Line by line, transcribe the data shown below.
══ RECORD SET ══
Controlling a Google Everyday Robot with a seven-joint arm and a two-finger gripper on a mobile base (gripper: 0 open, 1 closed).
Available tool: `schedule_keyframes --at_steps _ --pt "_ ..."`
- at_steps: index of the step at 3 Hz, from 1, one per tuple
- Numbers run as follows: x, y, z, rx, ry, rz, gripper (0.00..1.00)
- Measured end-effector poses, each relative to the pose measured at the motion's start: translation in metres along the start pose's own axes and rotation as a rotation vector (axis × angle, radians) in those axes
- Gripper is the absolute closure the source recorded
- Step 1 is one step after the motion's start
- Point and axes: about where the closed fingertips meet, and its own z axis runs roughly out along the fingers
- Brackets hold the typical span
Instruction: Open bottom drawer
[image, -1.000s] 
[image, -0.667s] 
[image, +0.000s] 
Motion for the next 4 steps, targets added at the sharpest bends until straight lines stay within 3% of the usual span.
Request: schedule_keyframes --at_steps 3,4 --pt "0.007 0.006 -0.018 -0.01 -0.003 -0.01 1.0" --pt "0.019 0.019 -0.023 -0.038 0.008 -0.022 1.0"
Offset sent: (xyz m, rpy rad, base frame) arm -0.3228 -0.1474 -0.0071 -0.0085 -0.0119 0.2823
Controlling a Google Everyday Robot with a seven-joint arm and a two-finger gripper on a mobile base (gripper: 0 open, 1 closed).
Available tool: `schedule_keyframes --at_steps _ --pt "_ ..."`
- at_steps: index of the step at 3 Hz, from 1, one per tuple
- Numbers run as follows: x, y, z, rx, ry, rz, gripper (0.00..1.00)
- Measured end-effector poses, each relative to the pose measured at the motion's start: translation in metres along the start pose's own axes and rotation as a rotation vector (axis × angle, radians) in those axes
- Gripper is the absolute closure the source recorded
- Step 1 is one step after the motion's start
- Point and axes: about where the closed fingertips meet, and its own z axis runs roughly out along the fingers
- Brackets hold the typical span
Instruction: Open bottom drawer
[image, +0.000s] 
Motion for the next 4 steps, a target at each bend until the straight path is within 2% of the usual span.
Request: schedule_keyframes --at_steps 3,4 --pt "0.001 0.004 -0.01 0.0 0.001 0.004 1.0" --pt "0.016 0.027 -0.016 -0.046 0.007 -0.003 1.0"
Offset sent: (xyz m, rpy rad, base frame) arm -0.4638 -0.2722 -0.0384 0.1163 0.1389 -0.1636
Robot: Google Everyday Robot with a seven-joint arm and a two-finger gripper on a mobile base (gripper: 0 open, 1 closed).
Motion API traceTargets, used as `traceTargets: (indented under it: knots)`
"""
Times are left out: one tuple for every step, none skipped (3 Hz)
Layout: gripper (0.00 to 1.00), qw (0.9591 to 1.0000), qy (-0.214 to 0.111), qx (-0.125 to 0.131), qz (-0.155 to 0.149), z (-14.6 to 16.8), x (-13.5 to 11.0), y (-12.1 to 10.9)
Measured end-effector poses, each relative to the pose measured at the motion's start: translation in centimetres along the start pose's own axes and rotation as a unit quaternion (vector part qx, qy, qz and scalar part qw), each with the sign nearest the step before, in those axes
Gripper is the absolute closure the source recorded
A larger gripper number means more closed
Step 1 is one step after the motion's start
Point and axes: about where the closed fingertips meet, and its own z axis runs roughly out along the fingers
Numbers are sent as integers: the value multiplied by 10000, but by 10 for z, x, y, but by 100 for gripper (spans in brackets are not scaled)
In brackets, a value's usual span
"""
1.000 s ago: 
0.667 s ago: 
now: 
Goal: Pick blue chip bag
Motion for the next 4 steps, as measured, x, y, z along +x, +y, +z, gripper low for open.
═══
- REPLY TO THE TASK
Controlling a Google Everyday Robot with a seven-joint arm and a two-finger gripper on a mobile base (gripper: 0 open, 1 closed).
Available tool: `schedule_keyframes --at_steps _ --pt "_ ..."`
- at_steps: index of the step at 3 Hz, from 1, one per tuple
- Numbers run as follows: x, y, z, rx, ry, rz, gripper (0.00..1.00)
- Measured end-effector poses, each relative to the pose measured at the motion's start: translation in metres along the start pose's own axes and rotation as a rotation vector (axis × angle, radians) in those axes
- Gripper is the absolute closure the source recorded
- Step 1 is one step after the motion's start
- Point and axes: about where the closed fingertips meet, and its own z axis runs roughly out along the fingers
- Brackets hold the typical span
Instruction: Open bottom drawer
[image, -1.000s] 
[image, -0.667s] 
[image, +0.000s] 
Motion for the next 4 steps, targets added at the sharpest bends until straight lines stay within 3% of the usual span.
Request: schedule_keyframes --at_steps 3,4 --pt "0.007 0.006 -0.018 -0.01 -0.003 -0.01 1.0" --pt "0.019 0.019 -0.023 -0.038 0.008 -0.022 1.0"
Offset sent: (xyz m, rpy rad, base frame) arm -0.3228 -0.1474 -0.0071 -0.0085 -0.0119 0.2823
Controlling a Google Everyday Robot with a seven-joint arm and a two-finger gripper on a mobile base (gripper: 0 open, 1 closed).
Available tool: `schedule_keyframes --at_steps _ --pt "_ ..."`
- at_steps: index of the step at 3 Hz, from 1, one per tuple
- Numbers run as follows: x, y, z, rx, ry, rz, gripper (0.00..1.00)
- Measured end-effector poses, each relative to the pose measured at the motion's start: translation in metres along the start pose's own axes and rotation as a rotation vector (axis × angle, radians) in those axes
- Gripper is the absolute closure the source recorded
- Step 1 is one step after the motion's start
- Point and axes: about where the closed fingertips meet, and its own z axis runs roughly out along the fingers
- Brackets hold the typical span
Instruction: Open bottom drawer
[image, +0.000s] 
Motion for the next 4 steps, a target at each bend until the straight path is within 2% of the usual span.
Request: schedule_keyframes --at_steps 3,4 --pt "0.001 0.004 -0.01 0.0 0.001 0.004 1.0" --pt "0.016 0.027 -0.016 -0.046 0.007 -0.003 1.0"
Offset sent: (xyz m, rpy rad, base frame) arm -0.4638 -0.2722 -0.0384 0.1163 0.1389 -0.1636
Robot: Google Everyday Robot with a seven-joint arm and a two-finger gripper on a mobile base (gripper: 0 open, 1 closed).
Motion API traceTargets, used as `traceTargets: (indented under it: knots)`
"""
Times are left out: one tuple for every step, none skipped (3 Hz)
Layout: gripper (0.00 to 1.00), qw (0.9591 to 1.0000), qy (-0.214 to 0.111), qx (-0.125 to 0.131), qz (-0.155 to 0.149), z (-14.6 to 16.8), x (-13.5 to 11.0), y (-12.1 to 10.9)
Measured end-effector poses, each relative to the pose measured at the motion's start: translation in centimetres along the start pose's own axes and rotation as a unit quaternion (vector part qx, qy, qz and scalar part qw), each with the sign nearest the step before, in those axes
Gripper is the absolute closure the source recorded
A larger gripper number means more closed
Step 1 is one step after the motion's start
Point and axes: about where the closed fingertips meet, and its own z axis runs roughly out along the fingers
Numbers are sent as integers: the value multiplied by 10000, but by 10 for z, x, y, but by 100 for gripper (spans in brackets are not scaled)
In brackets, a value's usual span
"""
1.000 s ago: 
0.667 s ago: 
now: 
Goal: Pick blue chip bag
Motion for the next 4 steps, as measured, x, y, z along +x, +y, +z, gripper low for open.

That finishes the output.